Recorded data
-=-=-
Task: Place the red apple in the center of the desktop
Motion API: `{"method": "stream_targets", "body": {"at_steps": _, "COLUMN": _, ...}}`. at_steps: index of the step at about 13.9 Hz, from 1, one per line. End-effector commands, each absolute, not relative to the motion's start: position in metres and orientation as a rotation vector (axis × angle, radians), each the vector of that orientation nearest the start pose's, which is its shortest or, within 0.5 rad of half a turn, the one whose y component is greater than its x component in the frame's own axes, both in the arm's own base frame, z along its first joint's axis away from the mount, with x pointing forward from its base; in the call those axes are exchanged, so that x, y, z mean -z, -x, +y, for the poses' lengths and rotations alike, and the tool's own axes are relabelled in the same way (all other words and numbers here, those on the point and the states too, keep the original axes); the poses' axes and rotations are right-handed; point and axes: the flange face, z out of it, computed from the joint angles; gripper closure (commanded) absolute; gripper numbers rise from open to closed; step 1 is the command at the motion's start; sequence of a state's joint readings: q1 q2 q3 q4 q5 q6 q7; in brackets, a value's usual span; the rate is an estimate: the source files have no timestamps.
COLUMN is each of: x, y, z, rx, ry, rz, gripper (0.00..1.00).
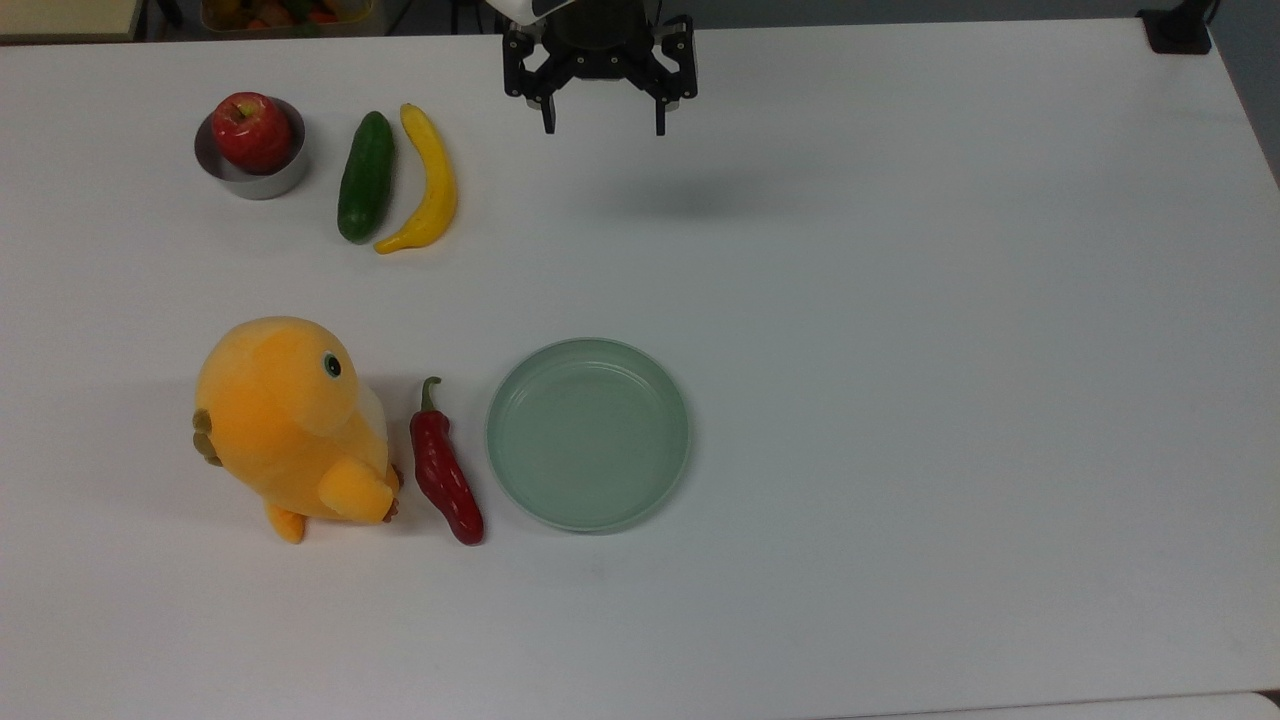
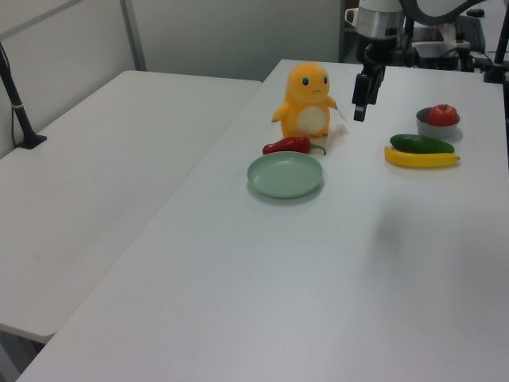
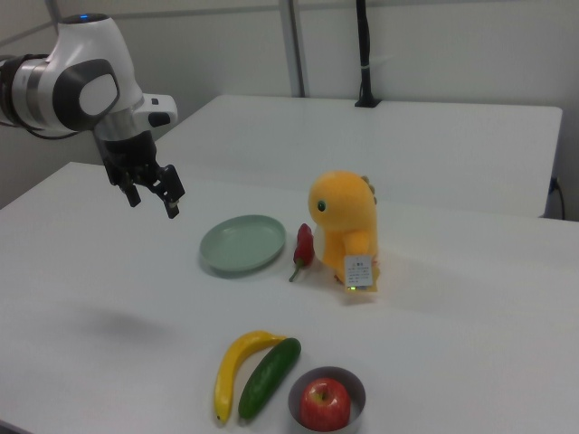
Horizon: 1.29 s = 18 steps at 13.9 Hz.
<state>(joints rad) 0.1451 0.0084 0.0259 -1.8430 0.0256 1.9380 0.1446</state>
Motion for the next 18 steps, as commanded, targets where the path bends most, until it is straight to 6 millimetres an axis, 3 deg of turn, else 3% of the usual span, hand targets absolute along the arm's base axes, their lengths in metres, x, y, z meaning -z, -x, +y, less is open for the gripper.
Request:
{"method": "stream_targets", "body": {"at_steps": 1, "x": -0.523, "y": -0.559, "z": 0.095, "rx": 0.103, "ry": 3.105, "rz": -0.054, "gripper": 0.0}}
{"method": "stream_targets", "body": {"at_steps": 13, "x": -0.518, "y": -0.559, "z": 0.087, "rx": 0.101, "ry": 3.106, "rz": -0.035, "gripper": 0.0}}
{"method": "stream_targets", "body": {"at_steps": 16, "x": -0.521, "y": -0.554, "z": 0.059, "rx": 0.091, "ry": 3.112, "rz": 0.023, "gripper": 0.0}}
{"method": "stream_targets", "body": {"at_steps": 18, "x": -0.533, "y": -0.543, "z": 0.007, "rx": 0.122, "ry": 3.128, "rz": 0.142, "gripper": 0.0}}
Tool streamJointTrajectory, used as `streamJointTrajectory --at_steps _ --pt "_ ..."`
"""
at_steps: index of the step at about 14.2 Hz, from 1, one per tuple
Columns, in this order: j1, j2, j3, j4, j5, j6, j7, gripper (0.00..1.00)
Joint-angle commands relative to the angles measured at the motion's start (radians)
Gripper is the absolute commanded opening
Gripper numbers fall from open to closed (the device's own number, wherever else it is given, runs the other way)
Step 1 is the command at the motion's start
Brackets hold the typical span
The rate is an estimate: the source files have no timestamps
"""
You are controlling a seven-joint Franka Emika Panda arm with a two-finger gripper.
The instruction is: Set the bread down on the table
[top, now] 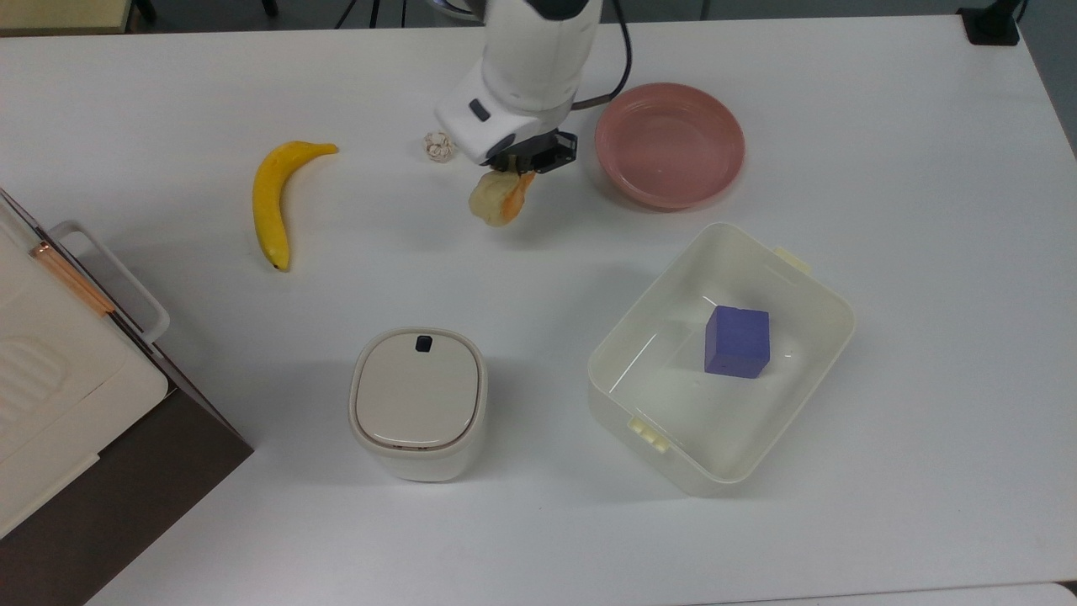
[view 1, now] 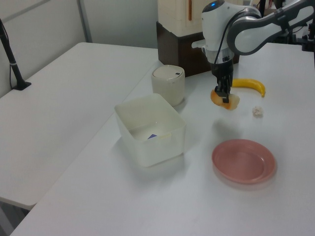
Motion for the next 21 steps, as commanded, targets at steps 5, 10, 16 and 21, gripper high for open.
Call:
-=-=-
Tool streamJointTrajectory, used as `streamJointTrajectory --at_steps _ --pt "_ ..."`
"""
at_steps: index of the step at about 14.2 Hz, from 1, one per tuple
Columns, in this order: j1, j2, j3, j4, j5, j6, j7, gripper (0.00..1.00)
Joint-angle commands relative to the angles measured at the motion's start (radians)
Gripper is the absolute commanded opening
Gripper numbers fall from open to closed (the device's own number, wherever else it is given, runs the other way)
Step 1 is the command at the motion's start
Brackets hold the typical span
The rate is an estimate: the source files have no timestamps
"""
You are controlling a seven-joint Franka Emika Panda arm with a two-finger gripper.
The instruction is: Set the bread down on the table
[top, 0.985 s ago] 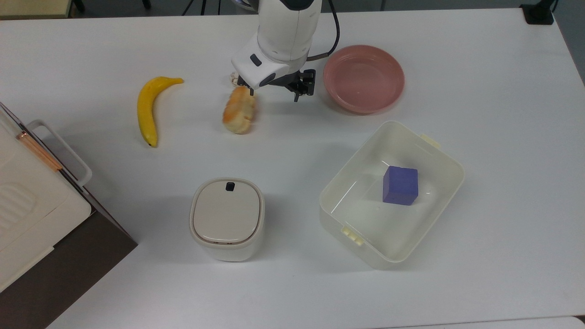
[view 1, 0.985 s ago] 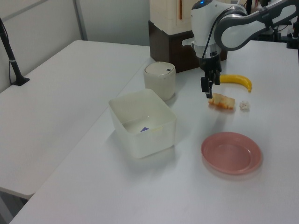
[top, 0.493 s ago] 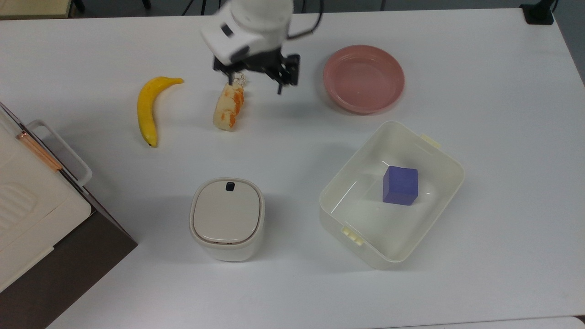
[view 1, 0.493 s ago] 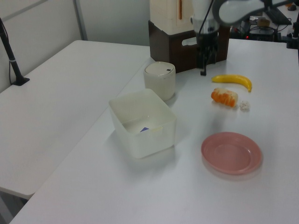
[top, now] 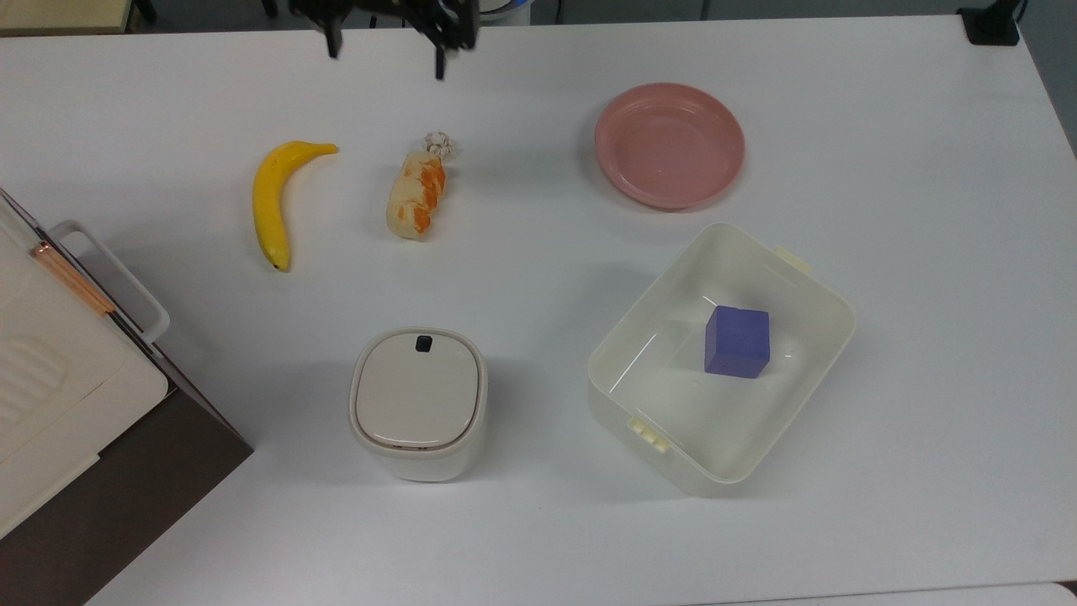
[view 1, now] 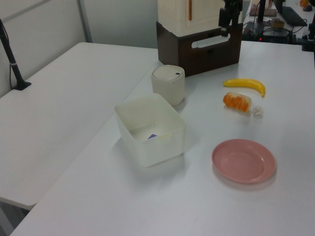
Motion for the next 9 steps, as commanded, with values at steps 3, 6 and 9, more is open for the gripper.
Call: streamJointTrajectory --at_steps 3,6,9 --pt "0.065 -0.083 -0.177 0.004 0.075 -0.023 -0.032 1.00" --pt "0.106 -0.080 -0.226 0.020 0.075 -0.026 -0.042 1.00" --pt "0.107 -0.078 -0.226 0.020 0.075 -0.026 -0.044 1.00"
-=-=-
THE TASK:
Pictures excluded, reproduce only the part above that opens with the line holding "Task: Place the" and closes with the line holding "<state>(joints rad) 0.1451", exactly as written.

RESULT FOR THIS TASK:
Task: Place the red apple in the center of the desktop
Motion API: `{"method": "stream_targets", "body": {"at_steps": _, "COLUMN": _, ...}}`. at_steps: index of the step at about 13.9 Hz, from 1, one per line. End-effector commands, each absolute, not relative to the motion's start: position in metres and orientation as a rotation vector (axis × angle, radians), each the vector of that orientation nearest the start pose's, which is its shortest or, within 0.5 rad of half a turn, the one whose y component is greater than its x component in the frame's own axes, both in the arm's own base frame, z along its first joint's axis away from the mount, with x pointing forward from its base; in the call those axes are exchanged, so that x, y, z mean -z, -x, +y, for the poses' lengths and rotations alike, and the tool's own axes are relabelled in the same way (all other words and numbers here, those on the point and the states too, keep the original axes); the poses' axes and rotations are right-handed; point and axes: the flange face, z out of it, computed from the joint angles; gripper closure (commanded) absolute; gripper numbers rise from open to closed; step 1 is the command at the motion's start; sequence of a state's joint readings: q1 q2 q3 q4 q5 q6 q7; in brackets, a value's usual span; the rate is an estimate: the source files have no timestamps.
COLUMN is each of: x, y, z, rx, ry, rz, gripper (0.00..1.00).
Horizon: 1.29 s = 18 steps at 13.9 Hz.
<state>(joints rad) 0.1451 0.0084 0.0259 -1.8430 0.0256 1.9380 0.1446</state>

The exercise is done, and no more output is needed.